• [WORK TO COMPLETE] Please output exactly the part of the records below that opens with the line containing "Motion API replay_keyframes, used" and closes with the line containing "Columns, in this", both lines included, and nothing else.

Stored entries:
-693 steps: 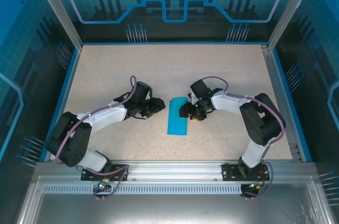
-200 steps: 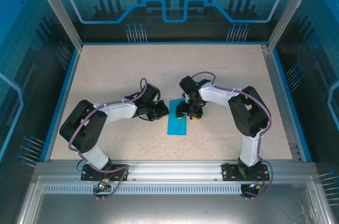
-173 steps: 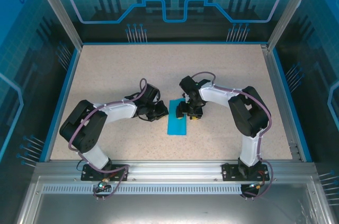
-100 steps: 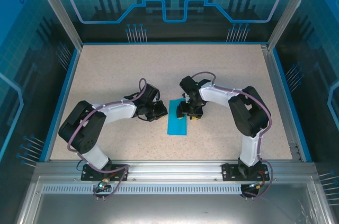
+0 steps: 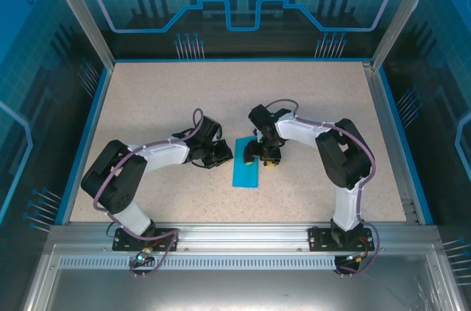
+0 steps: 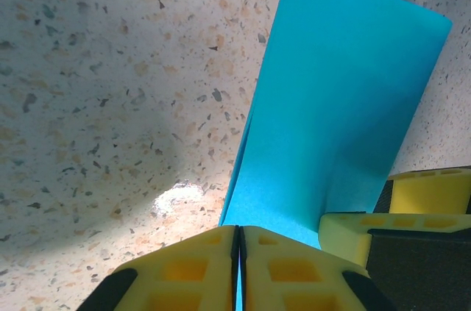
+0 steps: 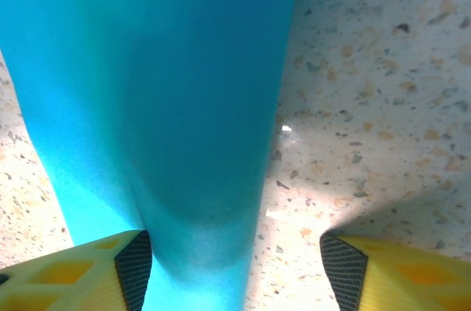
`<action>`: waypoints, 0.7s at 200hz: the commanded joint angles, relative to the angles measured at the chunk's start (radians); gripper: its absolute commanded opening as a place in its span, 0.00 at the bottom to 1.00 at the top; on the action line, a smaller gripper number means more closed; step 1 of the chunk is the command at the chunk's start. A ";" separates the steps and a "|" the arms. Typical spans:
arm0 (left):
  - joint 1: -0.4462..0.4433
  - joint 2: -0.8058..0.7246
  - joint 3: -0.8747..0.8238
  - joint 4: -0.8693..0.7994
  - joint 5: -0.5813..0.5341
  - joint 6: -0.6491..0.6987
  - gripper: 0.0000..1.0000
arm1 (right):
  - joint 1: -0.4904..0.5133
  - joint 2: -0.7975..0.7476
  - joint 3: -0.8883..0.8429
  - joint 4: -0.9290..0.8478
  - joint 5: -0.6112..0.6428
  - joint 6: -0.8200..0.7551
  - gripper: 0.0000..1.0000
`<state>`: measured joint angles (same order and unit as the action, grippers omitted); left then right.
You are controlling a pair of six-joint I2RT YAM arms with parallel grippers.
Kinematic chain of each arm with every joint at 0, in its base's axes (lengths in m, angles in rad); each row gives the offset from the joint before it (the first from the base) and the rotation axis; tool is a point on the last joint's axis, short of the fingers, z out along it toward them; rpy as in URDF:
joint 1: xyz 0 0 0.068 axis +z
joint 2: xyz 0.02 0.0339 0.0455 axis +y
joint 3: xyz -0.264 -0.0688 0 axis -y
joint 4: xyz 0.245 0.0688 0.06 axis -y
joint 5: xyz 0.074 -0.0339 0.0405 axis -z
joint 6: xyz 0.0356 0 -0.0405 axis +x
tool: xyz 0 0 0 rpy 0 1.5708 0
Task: Fold a paper plane with a square sheet of paper (pick it up from the middle)
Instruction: Hold the square sheet of paper at the center of the table.
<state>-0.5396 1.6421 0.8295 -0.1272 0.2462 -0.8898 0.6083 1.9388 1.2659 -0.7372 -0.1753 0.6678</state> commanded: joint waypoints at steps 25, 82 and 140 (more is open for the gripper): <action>-0.003 -0.019 0.022 -0.014 -0.022 0.000 0.13 | 0.024 0.098 -0.015 0.006 0.043 -0.003 0.69; -0.004 0.039 0.057 0.057 0.074 -0.016 0.00 | 0.025 0.100 -0.021 0.010 0.041 -0.002 0.69; -0.018 0.118 0.075 0.108 0.099 -0.064 0.00 | 0.025 0.104 -0.026 0.019 0.031 -0.002 0.69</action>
<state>-0.5461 1.7271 0.8806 -0.0444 0.3122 -0.9218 0.6109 1.9518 1.2842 -0.7563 -0.1673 0.6689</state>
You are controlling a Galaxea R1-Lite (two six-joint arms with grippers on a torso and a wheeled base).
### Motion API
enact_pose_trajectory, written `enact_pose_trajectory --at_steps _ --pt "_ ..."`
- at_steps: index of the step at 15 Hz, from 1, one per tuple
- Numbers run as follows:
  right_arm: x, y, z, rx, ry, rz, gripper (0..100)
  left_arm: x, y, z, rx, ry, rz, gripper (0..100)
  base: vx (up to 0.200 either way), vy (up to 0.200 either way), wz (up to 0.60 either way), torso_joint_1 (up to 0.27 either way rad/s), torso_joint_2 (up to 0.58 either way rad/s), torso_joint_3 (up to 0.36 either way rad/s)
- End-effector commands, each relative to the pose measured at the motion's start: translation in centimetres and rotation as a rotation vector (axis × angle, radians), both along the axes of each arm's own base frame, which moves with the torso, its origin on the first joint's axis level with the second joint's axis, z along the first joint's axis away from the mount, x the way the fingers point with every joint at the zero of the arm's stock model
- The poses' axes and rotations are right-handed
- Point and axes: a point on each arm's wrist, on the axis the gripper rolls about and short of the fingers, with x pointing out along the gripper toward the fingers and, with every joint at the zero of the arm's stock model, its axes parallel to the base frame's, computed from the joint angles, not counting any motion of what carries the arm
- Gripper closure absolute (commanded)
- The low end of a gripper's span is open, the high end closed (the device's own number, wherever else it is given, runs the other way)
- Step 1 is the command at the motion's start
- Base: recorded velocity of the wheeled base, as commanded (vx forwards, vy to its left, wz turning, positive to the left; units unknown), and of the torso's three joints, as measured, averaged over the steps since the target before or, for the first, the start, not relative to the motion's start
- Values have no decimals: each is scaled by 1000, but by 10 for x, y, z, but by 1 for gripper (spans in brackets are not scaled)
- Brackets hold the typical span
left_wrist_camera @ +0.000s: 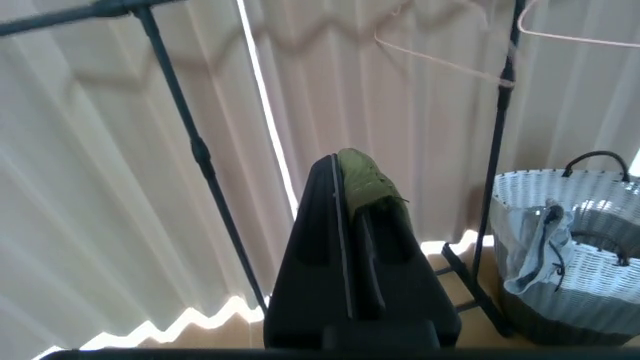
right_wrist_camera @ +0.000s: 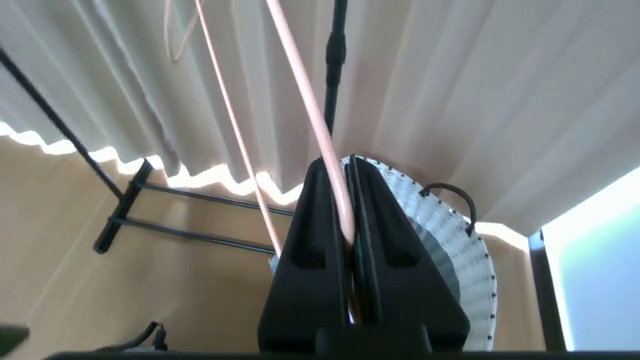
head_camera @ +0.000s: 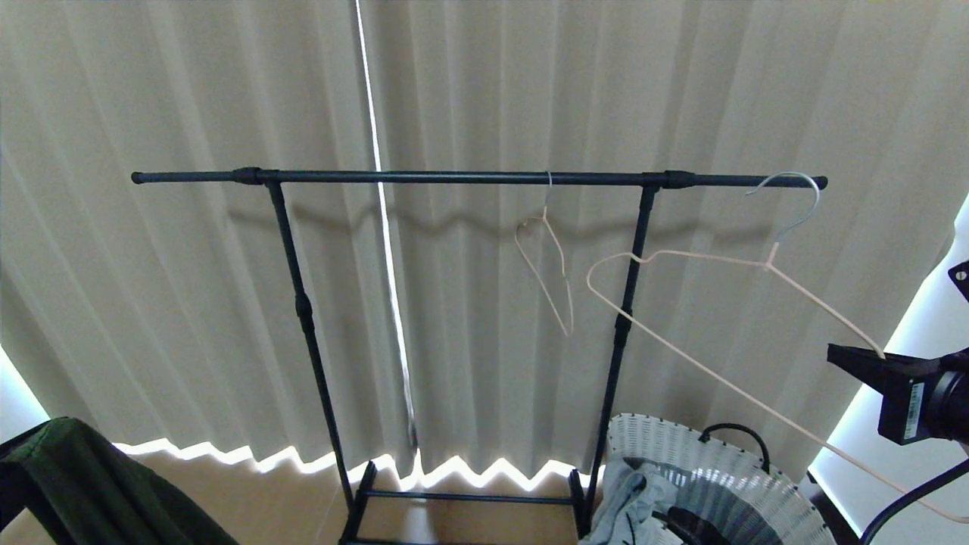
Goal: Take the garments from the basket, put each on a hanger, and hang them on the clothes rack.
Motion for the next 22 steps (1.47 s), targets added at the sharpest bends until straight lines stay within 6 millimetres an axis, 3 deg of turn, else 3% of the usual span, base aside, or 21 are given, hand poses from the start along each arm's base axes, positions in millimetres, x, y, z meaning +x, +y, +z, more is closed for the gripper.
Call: enact_pose_trajectory --at_steps 1,6,12,19,22 --pt "-1 1 1 3 -7 7 100 0 0 -1 1 4 1 100 0 0 0 0 0 0" --pt "-8 11 -5 3 9 83 100 0 0 -1 8 6 1 100 0 0 0 0 0 0" --pt "-11 13 -13 -2 37 101 100 1 0 -5 10 19 1 100 0 200 0 5 3 3" --pt "-20 12 -26 24 84 197 100 -2 -4 -14 73 29 -83 100 0 0 0 0 0 0" --pt "-22 24 -24 36 82 273 100 24 -11 -4 137 116 -89 100 0 0 0 0 0 0"
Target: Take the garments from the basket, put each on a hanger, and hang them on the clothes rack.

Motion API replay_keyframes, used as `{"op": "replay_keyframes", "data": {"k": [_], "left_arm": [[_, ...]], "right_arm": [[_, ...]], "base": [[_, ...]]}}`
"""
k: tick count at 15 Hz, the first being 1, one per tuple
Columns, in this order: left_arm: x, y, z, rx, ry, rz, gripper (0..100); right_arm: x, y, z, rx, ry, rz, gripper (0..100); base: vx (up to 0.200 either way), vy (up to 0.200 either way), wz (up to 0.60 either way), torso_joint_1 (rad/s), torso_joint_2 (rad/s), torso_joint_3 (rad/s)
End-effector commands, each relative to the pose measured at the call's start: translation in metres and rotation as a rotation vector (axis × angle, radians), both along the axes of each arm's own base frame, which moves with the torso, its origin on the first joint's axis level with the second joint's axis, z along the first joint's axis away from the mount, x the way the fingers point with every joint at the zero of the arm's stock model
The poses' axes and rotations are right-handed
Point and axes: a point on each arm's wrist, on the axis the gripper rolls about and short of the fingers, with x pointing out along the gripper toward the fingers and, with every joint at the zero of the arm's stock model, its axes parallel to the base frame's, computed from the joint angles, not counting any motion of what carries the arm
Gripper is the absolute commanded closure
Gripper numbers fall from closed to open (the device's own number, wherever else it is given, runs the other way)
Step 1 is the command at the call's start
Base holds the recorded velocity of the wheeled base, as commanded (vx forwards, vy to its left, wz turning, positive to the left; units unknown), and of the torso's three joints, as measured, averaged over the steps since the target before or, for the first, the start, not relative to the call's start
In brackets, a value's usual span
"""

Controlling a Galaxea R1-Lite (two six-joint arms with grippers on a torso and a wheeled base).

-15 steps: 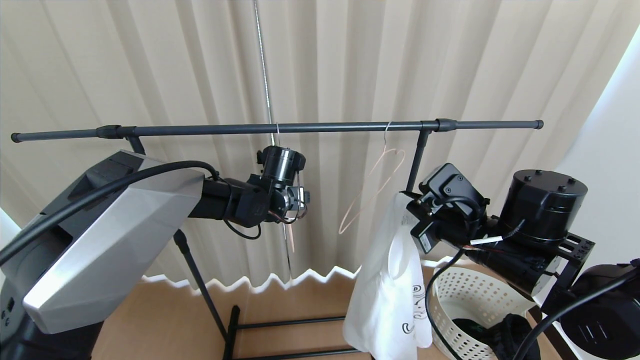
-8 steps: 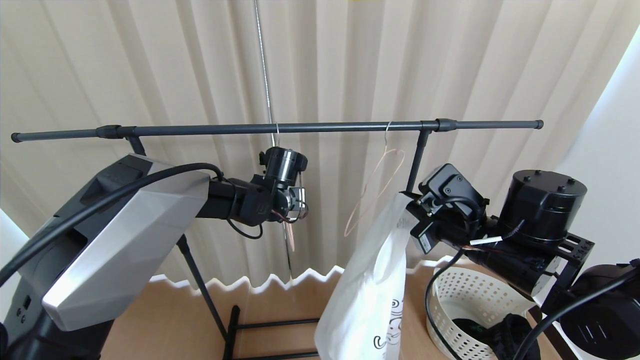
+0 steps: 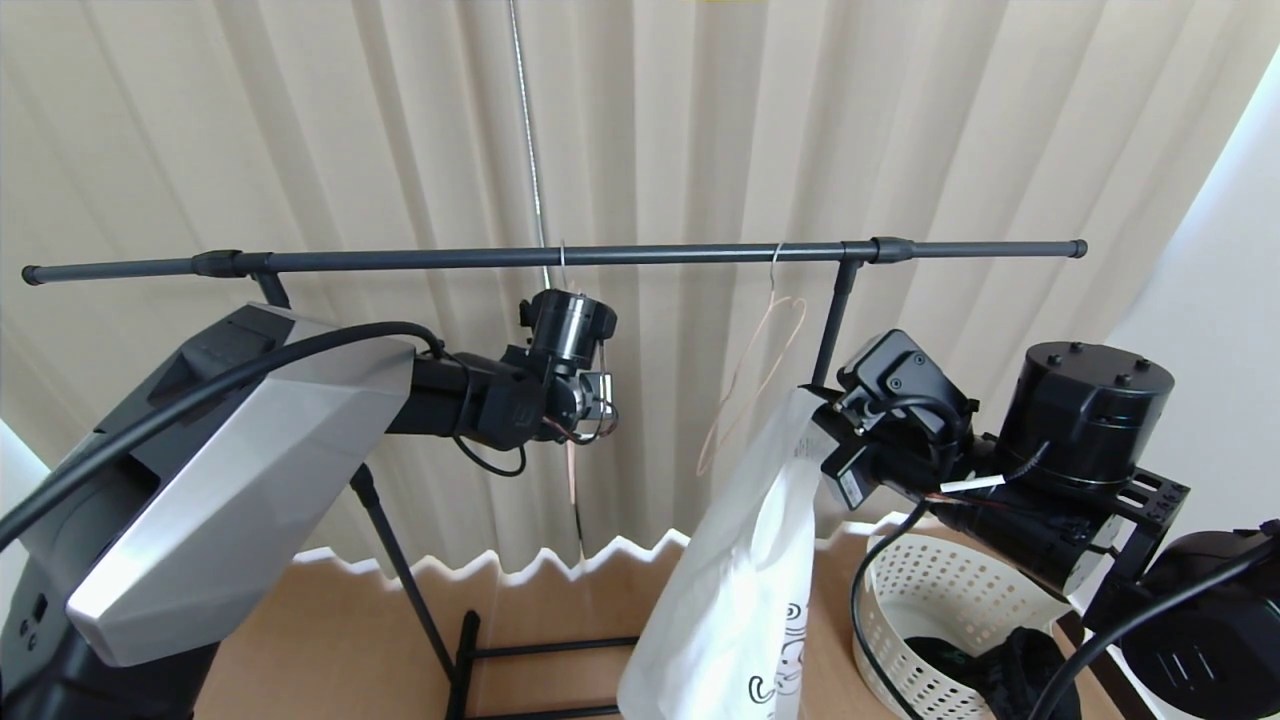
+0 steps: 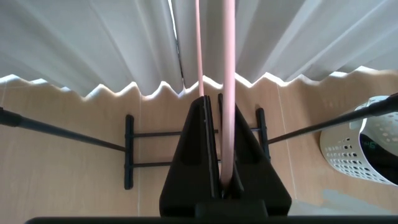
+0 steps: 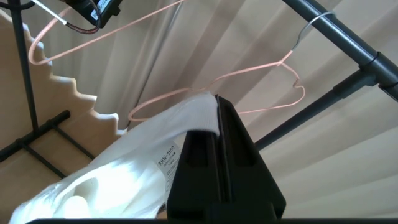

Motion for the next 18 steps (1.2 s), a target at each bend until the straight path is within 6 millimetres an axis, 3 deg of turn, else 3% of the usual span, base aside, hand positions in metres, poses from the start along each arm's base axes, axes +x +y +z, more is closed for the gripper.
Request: {"op": "replay_keyframes", "data": {"k": [1,2,7,12,16,18], "left_arm": [[-0.003,0.001,0.011,-0.012,-0.021,-0.001,100],[-0.009,0.002,0.022,-0.008,-0.032,-0.012,100],[-0.04,-0.001,0.036,0.031,-0.022,-0.075,100],[-0.092,0.007,0.065,0.053,-0.024,-0.152,100],[-0.143,0.033,0.074,0.075,-0.018,-0.261,100],[-0.176,0.055,0.075,0.101,-0.047,-0.313,100]], "right_arm": [[0.0,0.0,0.0,-0.001,0.001,0.002,100],[0.0,0.0,0.0,-0.001,0.001,0.0,100],[0.0,0.0,0.0,-0.001,0.001,0.0,100],[0.0,0.0,0.001,0.003,-0.006,0.0,100],[0.0,0.0,0.003,0.005,-0.01,-0.001,100],[0.002,0.0,0.003,-0.002,-0.014,-0.053,100]], "base": [[0.0,0.0,0.0,0.0,0.0,0.0],[0.0,0.0,0.0,0.0,0.0,0.0],[0.0,0.0,0.0,0.0,0.0,0.0],[0.0,0.0,0.0,0.0,0.0,0.0],[0.0,0.0,0.0,0.0,0.0,0.0],[0.0,0.0,0.0,0.0,0.0,0.0]]}}
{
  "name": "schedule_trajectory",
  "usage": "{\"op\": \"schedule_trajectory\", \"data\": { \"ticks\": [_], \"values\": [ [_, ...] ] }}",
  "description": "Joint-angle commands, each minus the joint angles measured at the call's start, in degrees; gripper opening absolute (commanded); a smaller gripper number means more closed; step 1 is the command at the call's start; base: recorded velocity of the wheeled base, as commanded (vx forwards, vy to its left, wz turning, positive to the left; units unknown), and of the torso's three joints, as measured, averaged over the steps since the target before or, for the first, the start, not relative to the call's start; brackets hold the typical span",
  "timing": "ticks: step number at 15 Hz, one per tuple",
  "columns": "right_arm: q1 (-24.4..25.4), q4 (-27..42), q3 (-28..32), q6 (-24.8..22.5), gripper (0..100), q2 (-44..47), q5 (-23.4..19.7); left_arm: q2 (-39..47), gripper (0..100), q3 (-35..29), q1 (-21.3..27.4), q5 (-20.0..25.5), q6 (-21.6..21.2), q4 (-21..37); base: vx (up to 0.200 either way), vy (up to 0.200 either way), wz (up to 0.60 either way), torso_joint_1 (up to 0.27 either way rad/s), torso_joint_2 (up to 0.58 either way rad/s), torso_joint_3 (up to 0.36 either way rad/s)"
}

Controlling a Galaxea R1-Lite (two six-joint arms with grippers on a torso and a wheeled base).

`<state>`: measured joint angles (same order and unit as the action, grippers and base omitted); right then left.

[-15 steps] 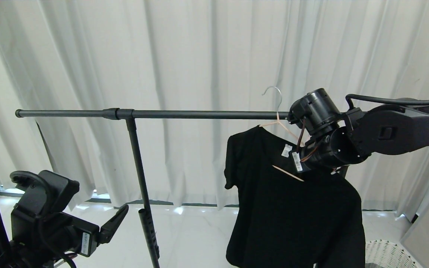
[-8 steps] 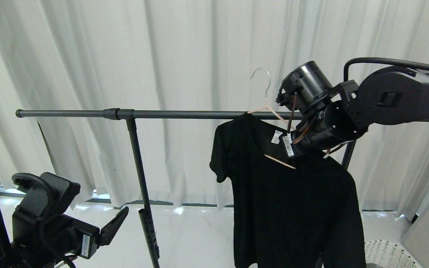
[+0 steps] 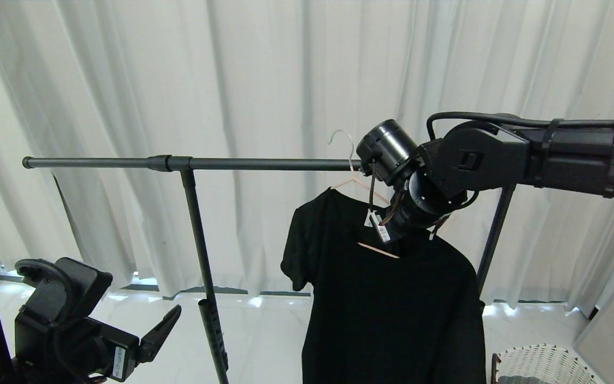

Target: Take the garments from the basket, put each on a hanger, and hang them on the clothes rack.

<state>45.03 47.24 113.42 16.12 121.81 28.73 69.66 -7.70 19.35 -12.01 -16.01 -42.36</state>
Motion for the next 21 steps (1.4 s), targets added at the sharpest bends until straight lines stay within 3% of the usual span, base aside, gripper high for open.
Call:
{"op": "schedule_trajectory", "data": {
  "ticks": [1,6,21],
  "values": [
    [-0.21,0.31,0.13,0.58,0,1.24,0.01,-0.05,100,0.23,-0.01,-0.03,0.01,0.00,0.000,0.000,0.00,0.000,0.00,0.000],
    [-1.97,3.56,0.22,3.13,0,1.41,0.01,0.13,100,0.23,-0.01,0.05,0.19,0.00,0.000,0.000,0.00,0.000,0.00,0.000],
    [-6.89,6.11,0.22,3.13,0,1.77,0.01,0.13,100,0.23,-0.01,0.05,0.19,0.00,0.000,0.000,0.00,0.000,0.00,0.000]
  ]
}}
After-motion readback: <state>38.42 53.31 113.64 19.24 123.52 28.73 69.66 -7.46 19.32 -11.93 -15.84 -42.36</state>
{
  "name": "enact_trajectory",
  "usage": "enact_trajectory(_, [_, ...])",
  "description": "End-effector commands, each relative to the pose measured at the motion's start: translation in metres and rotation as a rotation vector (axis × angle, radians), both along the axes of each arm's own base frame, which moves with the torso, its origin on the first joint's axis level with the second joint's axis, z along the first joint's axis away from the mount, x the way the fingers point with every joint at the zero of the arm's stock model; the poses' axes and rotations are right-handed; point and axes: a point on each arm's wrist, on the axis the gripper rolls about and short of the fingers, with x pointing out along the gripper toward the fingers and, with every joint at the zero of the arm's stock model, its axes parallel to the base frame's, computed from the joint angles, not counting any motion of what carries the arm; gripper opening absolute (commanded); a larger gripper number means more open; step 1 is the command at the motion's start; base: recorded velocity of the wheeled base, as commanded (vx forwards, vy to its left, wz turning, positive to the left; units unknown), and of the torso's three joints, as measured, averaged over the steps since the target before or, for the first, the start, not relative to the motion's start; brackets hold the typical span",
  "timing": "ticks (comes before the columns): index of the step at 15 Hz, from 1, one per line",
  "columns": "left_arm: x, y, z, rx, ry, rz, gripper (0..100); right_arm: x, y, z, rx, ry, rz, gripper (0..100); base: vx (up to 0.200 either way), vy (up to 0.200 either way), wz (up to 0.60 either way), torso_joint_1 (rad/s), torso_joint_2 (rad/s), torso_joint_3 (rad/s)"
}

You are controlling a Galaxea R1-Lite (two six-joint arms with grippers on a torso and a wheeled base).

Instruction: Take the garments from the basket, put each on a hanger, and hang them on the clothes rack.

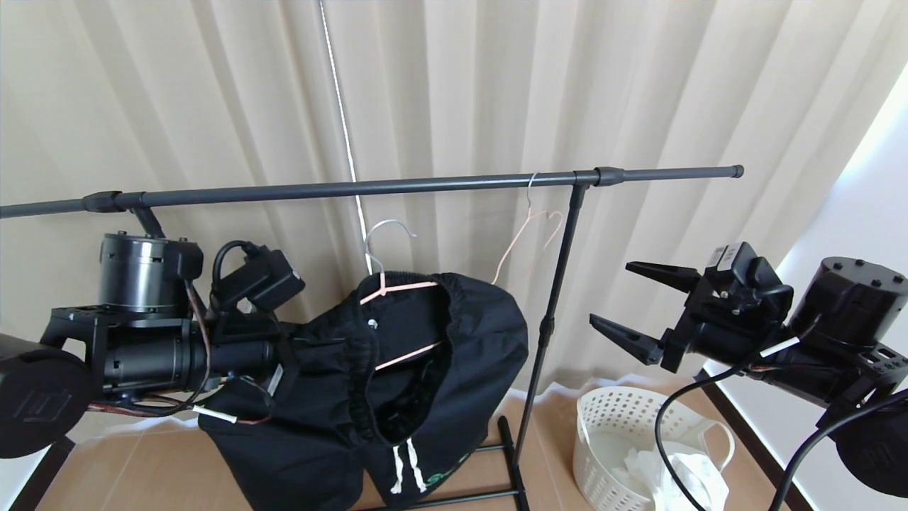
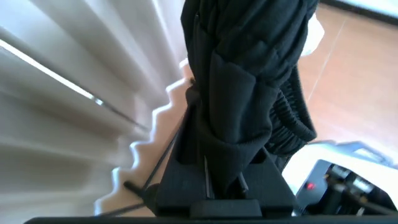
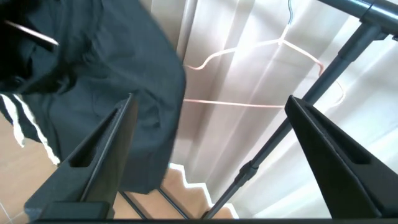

• [SOLUTION FOR THIS PROBLEM]
Motion API replay_keyframes, used as `{"op": "replay_keyframes", "data": {"k": [_], "left_arm": [[_, ...]], "right_arm": [[_, ...]], "base": [[_, ...]]}}`
"""
k: tick count at 15 Hz, the first being 1, one per tuple
Columns, in this order: left_arm: x, y, z, rx, ry, rz, gripper (0..100); right_arm: x, y, z, rx, ry, rz, gripper (0..100); base: vx (up to 0.200 either way), vy (up to 0.200 either way), wz (up to 0.60 either way), torso_joint_1 (rad/s), torso_joint_2 (rad/s), torso_joint_3 (rad/s)

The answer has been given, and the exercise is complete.